Directions for this task:
Filter the lines below, copying only those with the string "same".
===== Task input
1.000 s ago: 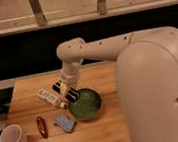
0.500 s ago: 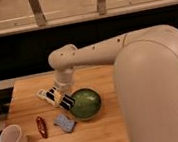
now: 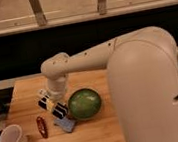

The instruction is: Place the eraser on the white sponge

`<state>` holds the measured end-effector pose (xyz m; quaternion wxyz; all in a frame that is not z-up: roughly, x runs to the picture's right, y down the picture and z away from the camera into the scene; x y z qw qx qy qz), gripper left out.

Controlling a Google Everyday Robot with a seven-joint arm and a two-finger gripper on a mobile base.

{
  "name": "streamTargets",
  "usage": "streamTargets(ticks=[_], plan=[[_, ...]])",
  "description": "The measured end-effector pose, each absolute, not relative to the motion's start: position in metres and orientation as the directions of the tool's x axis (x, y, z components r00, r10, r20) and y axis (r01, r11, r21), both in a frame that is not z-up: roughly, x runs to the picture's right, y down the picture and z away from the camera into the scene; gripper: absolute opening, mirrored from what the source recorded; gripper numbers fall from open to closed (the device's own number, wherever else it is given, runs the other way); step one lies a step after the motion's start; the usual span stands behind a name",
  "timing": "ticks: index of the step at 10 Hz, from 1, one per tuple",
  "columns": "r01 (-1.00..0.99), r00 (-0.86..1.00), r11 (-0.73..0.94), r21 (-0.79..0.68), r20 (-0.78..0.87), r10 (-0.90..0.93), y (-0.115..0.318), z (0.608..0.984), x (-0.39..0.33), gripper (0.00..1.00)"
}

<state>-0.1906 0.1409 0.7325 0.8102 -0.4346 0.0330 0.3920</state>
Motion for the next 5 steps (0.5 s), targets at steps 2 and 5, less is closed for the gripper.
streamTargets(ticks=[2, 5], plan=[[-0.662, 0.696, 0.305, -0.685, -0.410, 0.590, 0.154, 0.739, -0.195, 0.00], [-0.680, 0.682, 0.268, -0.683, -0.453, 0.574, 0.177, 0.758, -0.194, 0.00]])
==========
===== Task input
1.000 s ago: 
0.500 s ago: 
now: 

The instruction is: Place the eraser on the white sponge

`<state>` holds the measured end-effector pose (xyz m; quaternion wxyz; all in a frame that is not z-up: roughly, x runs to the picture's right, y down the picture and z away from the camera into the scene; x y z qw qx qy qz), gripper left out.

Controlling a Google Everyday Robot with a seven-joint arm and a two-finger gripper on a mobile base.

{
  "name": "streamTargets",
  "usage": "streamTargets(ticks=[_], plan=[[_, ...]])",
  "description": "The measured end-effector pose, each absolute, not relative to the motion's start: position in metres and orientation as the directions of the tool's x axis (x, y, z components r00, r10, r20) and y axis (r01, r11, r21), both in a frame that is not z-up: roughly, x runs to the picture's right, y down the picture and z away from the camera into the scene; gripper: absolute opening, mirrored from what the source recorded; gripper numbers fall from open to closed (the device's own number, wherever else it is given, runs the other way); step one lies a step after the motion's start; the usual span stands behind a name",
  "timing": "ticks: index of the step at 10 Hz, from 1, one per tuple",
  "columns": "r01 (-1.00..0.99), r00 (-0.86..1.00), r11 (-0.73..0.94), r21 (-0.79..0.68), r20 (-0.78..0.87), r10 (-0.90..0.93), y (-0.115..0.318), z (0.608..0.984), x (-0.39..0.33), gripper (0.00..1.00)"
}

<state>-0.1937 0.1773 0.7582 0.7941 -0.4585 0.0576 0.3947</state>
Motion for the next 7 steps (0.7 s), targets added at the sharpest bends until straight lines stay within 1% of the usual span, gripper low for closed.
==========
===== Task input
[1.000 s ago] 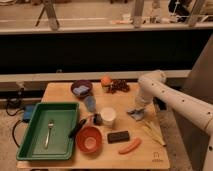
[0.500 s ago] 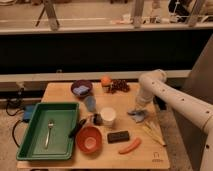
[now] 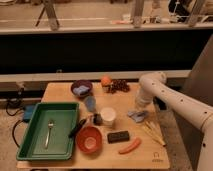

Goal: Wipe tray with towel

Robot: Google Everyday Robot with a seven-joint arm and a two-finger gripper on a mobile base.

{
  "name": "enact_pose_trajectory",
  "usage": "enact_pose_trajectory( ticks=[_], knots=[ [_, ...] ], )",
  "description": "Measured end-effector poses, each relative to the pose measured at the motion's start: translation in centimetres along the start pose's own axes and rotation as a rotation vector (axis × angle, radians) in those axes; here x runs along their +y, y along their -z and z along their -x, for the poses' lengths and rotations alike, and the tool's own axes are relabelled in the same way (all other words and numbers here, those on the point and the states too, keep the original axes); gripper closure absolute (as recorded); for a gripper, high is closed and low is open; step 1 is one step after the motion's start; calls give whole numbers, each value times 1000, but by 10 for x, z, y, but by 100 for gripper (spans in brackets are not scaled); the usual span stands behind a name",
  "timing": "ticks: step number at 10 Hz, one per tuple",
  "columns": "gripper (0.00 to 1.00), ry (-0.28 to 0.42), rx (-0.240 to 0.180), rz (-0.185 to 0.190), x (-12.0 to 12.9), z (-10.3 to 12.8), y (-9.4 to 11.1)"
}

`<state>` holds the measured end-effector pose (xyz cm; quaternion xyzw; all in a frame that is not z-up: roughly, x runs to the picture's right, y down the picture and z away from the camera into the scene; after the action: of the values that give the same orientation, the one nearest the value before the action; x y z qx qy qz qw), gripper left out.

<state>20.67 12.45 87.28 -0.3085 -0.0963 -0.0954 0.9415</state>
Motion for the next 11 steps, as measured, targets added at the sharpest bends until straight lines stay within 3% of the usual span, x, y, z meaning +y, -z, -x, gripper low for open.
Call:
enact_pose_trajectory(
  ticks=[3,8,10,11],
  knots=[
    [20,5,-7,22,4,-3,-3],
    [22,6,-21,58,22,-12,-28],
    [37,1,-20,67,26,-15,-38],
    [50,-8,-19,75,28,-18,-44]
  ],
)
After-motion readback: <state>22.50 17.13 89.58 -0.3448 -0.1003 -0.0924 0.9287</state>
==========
Final answer:
  "description": "Measured end-effector poses, each relative to the pose measured at the motion's start: translation in centimetres along the start pose's own axes and rotation as a rotation vector (axis × angle, radians) in those axes; here x runs along their +y, y along their -z and z along their -x, for the poses' lengths and rotations alike, and the tool's own axes are relabelled in the same way (all other words and numbers here, those on the point and the states too, keep the original axes); gripper closure absolute (as recorded); for a gripper, high is closed and low is open; step 1 is one step after the motion's start; calls give whole numbers, each value times 1000, but by 10 for x, z, y, but by 100 for gripper (spans in brackets are not scaled); the usual span stands behind a name",
`<state>` holds the measured end-effector pose (xyz cm; quaternion xyzw; all in a frame that is not z-up: roughly, x runs to the picture's right, y down the picture and z away from the camera into the scene; after the action: of the values that give the same orientation, the one nearest the value before the action; x y z qx qy qz qw), gripper left out.

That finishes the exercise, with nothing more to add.